Exercise instructions
Could you output each line of the data that follows exactly?

.....

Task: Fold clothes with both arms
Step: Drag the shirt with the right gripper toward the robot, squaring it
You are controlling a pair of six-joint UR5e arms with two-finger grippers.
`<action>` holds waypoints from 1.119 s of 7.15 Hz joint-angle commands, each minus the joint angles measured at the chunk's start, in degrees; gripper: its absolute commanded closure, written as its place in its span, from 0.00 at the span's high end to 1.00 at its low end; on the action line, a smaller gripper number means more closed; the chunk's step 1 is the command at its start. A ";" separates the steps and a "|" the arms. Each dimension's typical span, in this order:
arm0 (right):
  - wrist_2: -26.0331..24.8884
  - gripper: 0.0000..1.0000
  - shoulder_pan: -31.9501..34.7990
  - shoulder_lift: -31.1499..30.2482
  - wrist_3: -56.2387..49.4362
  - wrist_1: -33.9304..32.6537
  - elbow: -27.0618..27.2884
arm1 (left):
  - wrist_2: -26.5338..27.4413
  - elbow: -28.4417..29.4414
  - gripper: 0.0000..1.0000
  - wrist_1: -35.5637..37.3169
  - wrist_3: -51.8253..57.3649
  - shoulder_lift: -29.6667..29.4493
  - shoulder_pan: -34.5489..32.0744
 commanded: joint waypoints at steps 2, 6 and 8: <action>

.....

Answer space
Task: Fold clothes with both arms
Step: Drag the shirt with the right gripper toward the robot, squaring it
You are controlling a pair of six-joint UR5e arms with two-finger grippers.
`<action>` holds waypoints from 1.119 s of 7.15 Hz joint-angle commands, each minus the joint angles measured at the chunk's start, in degrees; gripper: its absolute commanded closure, written as its place in its span, from 0.00 at the span's high end to 1.00 at its low end; on the action line, a smaller gripper number means more closed; the chunk's step 1 is the command at its start. A ";" separates the steps and a "|" the arms. Each dimension's typical span, in this order:
arm0 (right):
  - wrist_2: -26.0331..24.8884
  - gripper: 0.0000..1.0000
  - shoulder_pan: -31.9501..34.7990
  - shoulder_lift: -31.1499..30.2482
  - wrist_3: -56.2387..49.4362
  - wrist_1: -33.9304..32.6537
  - elbow: -27.0618..27.2884
arm1 (left):
  - wrist_2: -26.5338..27.4413
  - elbow: -28.4417..29.4414
  - gripper: 0.0000..1.0000
  - wrist_1: -35.5637..37.3169
  - wrist_3: -51.8253..57.3649
  - shoulder_lift: -29.6667..29.4493
  - shoulder_pan: -34.5489..32.0744
 commanded: joint waypoints at steps 2, 6 and 8: <action>

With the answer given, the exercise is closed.